Same-Sex Couples Begin to Marry in Oregon

By Lauren Fogelstrom

Catlin Gabel School, Catlin Speak

Shortly after noon yesterday, when U.S. District Judge Michael McShane overturned the ban on same-sex marriage in Oregon, the Melody Ballroom filled with enthusiastic couples preparing for their wedding ceremonies. Among these excited faces were several people willing to share their stories and opinions on the significant change in Oregon’s law.

Caroline and Don Jones-Redstone, a couple of five years, waited in line yesterday in anticipation of the announcement. Just after noon their patience was rewarded with a marriage license and the couple proceeded to their wedding ceremony at the Melody Ballroom. Don told CatlinSpeak her first reaction was one of “pure excitement and joy.”

The timing of the ruling could not have been better for the couple. They recently learned that Caroline is pregnant with their first child.

Caroline explained, “So now theres this trend called a “baby moon”, which is like a big last hurrah or big trip before the baby is born, but now it also gets to be our honeymoon!”
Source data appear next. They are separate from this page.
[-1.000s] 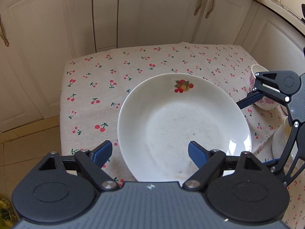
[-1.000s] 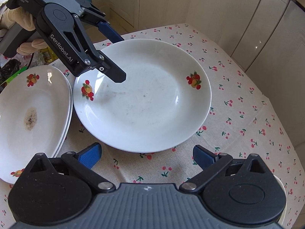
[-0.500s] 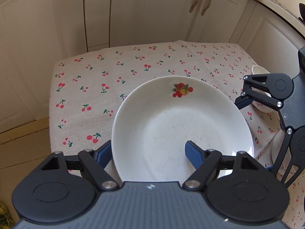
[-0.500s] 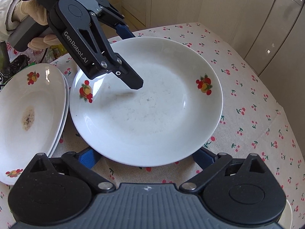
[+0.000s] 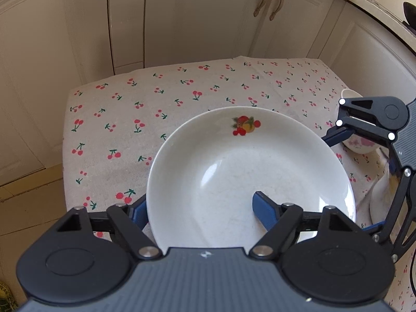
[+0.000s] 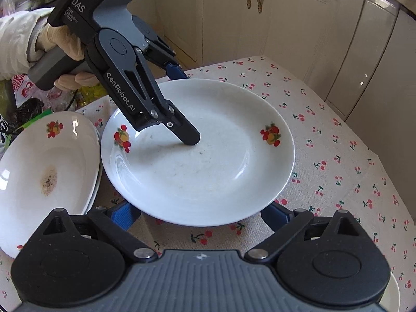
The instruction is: Organize plates and bowls
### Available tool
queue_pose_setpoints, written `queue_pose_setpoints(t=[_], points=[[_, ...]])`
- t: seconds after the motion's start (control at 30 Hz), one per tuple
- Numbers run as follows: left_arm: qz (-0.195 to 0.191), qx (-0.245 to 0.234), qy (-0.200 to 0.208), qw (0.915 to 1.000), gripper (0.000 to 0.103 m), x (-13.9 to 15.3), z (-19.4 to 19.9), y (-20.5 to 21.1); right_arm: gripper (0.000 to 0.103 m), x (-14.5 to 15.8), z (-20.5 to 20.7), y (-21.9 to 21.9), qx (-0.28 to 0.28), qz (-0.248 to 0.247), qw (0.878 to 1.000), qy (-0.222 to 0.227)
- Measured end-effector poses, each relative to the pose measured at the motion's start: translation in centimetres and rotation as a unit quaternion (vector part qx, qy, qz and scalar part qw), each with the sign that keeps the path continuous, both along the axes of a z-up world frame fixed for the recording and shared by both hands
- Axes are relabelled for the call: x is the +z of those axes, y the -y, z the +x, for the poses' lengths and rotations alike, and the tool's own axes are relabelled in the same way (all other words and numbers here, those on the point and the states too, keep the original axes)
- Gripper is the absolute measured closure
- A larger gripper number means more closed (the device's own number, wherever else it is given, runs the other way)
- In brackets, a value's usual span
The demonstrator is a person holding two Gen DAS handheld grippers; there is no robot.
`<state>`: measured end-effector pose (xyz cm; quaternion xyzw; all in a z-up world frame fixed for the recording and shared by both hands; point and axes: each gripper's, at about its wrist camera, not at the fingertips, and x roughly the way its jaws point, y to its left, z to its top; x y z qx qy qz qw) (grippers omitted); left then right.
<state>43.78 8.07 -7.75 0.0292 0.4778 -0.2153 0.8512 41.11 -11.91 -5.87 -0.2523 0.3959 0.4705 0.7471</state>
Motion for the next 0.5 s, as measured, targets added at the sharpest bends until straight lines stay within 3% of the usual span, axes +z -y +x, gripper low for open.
queue_pose_setpoints(t=[0.2, 0.5], points=[[0.008, -0.011, 0.003, 0.9999, 0.019, -0.1, 0.09, 0.32, 0.003, -0.67, 0.0, -0.42, 0.002, -0.011, 1.0, 0.001], [-0.01, -0.008, 0.002, 0.9999, 0.019, 0.03, 0.18, -0.14, 0.003, -0.49, -0.62, -0.41, 0.002, -0.004, 1.0, 0.023]])
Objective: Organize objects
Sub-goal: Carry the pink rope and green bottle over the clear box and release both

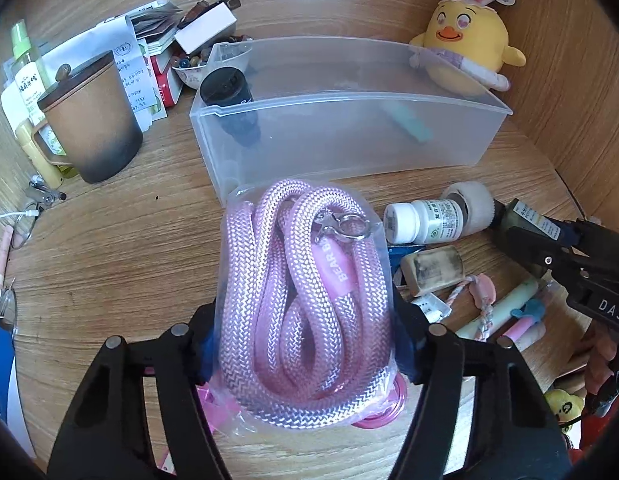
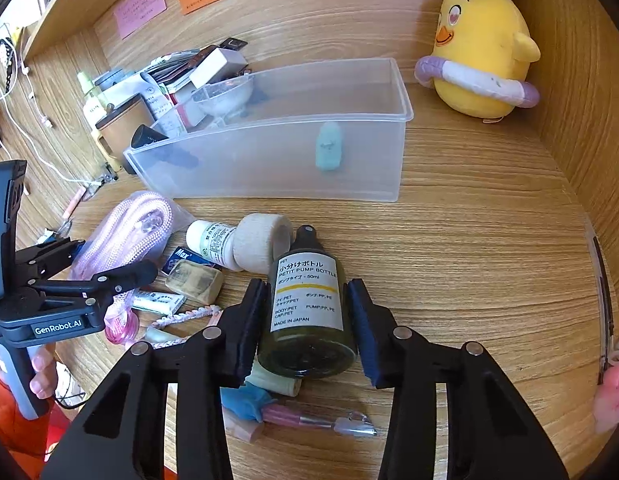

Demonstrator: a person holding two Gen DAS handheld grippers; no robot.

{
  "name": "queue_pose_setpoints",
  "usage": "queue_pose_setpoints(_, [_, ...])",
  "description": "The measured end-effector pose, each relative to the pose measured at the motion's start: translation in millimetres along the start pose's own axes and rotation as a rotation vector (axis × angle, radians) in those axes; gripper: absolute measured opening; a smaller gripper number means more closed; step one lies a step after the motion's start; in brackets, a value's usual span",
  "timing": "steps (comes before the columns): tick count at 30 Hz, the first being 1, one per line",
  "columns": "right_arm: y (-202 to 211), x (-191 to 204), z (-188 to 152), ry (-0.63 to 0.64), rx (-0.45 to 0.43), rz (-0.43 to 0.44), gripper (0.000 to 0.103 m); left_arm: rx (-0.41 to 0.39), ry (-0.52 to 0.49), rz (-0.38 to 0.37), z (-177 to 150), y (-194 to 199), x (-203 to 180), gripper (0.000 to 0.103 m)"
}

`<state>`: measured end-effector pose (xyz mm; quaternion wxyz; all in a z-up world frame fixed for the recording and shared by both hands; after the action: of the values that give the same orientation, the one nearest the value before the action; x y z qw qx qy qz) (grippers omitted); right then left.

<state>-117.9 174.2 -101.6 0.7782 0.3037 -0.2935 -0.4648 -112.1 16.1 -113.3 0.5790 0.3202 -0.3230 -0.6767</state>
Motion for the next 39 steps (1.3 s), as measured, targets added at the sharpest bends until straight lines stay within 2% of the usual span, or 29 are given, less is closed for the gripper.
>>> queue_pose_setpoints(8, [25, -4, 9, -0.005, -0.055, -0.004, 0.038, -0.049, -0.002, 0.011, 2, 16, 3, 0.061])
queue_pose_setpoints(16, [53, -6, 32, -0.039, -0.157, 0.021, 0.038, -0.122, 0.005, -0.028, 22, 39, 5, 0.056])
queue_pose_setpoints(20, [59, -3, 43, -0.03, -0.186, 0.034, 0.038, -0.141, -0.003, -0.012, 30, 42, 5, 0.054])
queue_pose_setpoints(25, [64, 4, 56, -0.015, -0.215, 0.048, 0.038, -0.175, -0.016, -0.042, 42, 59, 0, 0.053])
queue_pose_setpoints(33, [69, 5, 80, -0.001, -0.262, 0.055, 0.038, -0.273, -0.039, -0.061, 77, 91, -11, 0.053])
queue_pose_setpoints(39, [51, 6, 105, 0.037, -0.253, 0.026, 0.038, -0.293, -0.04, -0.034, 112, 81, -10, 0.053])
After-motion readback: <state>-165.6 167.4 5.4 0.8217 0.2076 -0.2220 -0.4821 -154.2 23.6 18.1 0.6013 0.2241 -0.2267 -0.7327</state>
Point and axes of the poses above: each gripper's, at about its wrist camera, not at the fingertips, and y roughly against the way its jaws point, x to its left, z to its top, the point moved 7 cm from there along -y, roughly the way its jaws point, and after that the axes turned 2 degrees about -z, right-handed, at the moved point
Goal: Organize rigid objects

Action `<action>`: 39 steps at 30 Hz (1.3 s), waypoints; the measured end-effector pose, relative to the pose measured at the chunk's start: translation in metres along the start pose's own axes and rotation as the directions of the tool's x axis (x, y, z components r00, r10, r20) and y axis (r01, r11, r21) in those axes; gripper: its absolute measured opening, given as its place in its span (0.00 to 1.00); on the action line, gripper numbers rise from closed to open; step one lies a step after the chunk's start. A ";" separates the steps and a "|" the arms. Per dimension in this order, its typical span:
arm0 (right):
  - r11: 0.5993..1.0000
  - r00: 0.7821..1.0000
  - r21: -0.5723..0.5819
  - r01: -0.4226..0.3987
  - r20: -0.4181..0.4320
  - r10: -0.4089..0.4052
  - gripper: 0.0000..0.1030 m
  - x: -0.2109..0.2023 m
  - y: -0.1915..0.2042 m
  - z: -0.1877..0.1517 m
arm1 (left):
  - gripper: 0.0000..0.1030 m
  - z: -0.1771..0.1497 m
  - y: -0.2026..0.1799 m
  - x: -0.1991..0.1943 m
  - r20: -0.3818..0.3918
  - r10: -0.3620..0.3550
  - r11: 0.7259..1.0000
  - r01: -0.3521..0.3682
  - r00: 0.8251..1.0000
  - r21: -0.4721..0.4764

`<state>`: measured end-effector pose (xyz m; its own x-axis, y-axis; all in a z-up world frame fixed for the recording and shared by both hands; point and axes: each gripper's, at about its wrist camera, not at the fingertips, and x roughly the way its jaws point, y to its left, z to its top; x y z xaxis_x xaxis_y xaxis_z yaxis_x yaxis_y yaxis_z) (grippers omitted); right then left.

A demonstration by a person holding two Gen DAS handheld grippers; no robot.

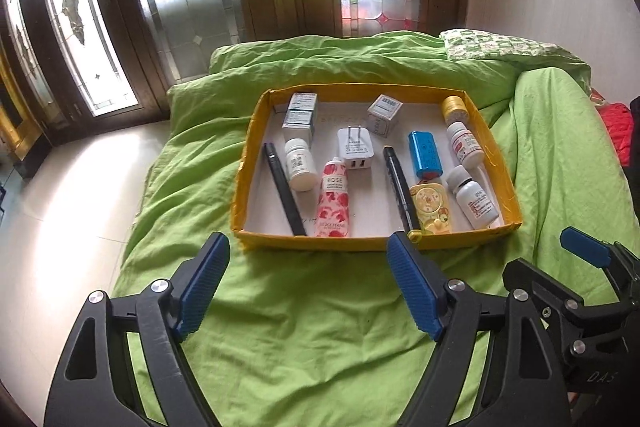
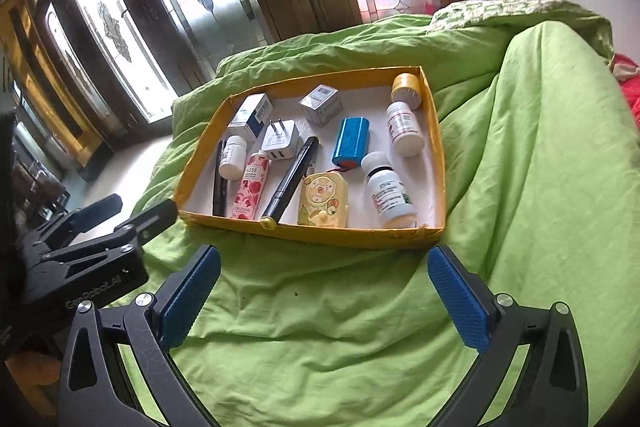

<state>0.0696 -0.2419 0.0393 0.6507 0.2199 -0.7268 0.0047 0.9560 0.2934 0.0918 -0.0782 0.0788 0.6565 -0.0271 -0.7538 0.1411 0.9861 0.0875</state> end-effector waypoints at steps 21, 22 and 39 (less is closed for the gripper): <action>0.996 0.996 -0.003 0.089 0.012 -0.089 0.99 -0.063 0.008 -0.021 | 0.83 -0.023 -0.019 -0.059 -0.008 0.024 1.000 -0.024 1.000 -0.013; 0.996 0.996 -0.005 0.088 0.012 -0.088 0.99 -0.065 0.009 -0.022 | 0.83 -0.024 -0.020 -0.062 -0.009 0.021 1.000 -0.021 1.000 -0.013; 0.997 0.996 -0.004 0.083 0.038 -0.083 0.99 -0.083 0.016 -0.028 | 0.83 -0.019 -0.016 -0.078 0.034 0.011 1.000 -0.010 0.999 -0.029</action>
<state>-0.0060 -0.2394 0.0869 0.6765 0.1324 -0.7245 0.0559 0.9716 0.2298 0.0241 -0.0888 0.1242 0.6829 -0.0218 -0.7302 0.1130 0.9907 0.0762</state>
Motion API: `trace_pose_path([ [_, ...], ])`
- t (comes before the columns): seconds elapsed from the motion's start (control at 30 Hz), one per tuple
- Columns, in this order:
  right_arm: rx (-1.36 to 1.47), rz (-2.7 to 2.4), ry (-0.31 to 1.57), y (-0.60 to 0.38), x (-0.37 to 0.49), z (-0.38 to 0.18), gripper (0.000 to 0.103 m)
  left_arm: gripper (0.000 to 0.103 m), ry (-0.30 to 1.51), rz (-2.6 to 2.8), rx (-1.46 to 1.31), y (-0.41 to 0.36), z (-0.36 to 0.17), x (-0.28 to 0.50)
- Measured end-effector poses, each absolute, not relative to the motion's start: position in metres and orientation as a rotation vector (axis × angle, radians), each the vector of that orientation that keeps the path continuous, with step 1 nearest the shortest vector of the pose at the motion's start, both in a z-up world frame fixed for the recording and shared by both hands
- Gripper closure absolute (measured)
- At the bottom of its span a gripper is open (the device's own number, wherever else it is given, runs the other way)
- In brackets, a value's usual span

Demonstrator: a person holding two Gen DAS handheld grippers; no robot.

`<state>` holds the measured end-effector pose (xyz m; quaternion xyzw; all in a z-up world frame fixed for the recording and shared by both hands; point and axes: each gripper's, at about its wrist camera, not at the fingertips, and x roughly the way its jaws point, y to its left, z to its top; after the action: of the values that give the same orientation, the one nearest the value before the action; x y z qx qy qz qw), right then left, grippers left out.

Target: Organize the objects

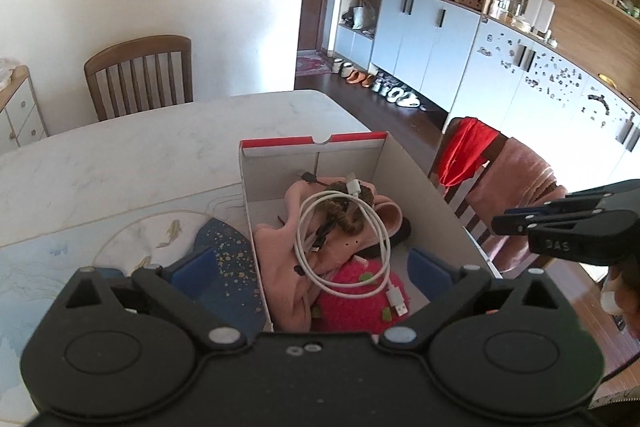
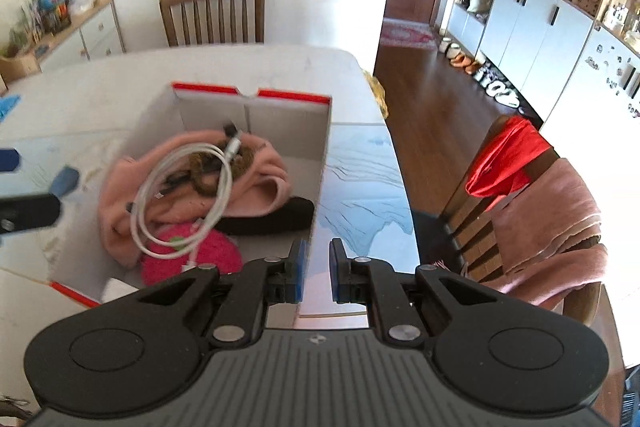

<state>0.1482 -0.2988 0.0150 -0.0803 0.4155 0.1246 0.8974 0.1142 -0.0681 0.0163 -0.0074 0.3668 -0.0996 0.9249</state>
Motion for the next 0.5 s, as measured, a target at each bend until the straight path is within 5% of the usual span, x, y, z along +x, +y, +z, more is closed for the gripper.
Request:
trace_pose_path([
  [0.5, -0.091, 0.318, 0.734, -0.274, 0.086, 0.038, 0.043, 0.001, 0.729, -0.251, 0.010, -0.053, 0.019, 0.091],
])
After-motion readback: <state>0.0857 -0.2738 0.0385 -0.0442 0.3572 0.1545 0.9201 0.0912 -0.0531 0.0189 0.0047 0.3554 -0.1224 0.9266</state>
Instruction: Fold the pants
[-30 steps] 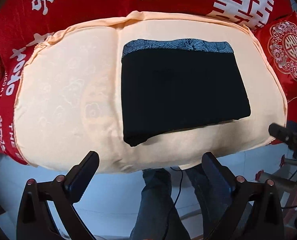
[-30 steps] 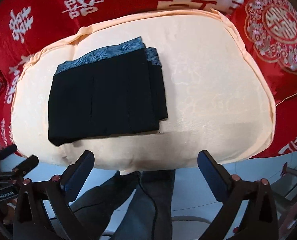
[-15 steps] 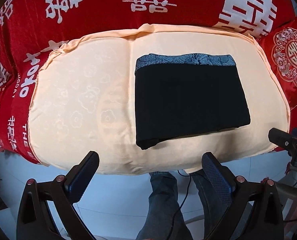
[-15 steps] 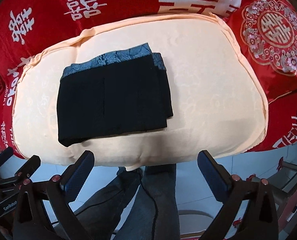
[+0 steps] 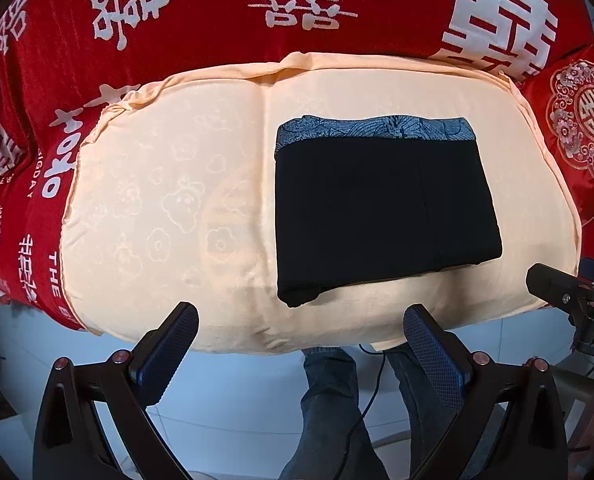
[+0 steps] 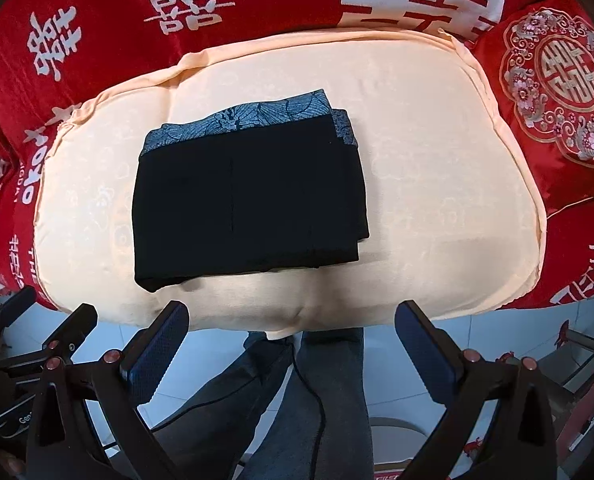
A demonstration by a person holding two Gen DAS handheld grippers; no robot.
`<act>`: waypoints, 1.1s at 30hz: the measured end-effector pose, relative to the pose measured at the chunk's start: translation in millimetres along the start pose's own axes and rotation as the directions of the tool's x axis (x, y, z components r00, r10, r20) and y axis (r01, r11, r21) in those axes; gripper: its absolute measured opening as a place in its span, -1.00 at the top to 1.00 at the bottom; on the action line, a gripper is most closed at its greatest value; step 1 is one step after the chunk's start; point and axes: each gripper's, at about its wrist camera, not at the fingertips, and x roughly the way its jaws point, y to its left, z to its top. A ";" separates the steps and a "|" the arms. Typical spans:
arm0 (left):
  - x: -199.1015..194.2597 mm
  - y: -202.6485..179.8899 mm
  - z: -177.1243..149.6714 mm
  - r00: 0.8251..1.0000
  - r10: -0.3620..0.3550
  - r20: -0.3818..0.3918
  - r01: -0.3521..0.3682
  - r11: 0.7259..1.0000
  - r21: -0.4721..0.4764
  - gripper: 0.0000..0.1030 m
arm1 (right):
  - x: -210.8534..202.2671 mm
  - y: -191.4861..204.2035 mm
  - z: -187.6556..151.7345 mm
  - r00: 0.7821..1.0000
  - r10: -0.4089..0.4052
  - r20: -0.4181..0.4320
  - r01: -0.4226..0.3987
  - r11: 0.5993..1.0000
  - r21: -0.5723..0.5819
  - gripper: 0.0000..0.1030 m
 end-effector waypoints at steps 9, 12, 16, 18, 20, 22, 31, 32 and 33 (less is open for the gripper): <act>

Other happy couples included Andrew Wallace and Ken Brashier, who had already been together for 25 years prior to yesterdays official marriage. Ken commented that, “After 25 years we don’t want to have really big celebration because it seemed to undervalue the previous 25 years for some reason, so we just wanted something quick and simple, and now…we’re married!”

And even though many of the ceremonies seemed spontaneous, some couples were still able to have family members and friends attend.

Helen White and Jane Paulson, a couple of nearly 17 years, pulled their 10-year-old son Grady out of school to serve as their ring bearer. Grady told CatlinSpeak he heard the news after he was called to the principal’s office. He knew what the importance of the day meant to his parents, “I was just standing there trying to keep a straight face because my mom could barely say the words…I was really excited for them.”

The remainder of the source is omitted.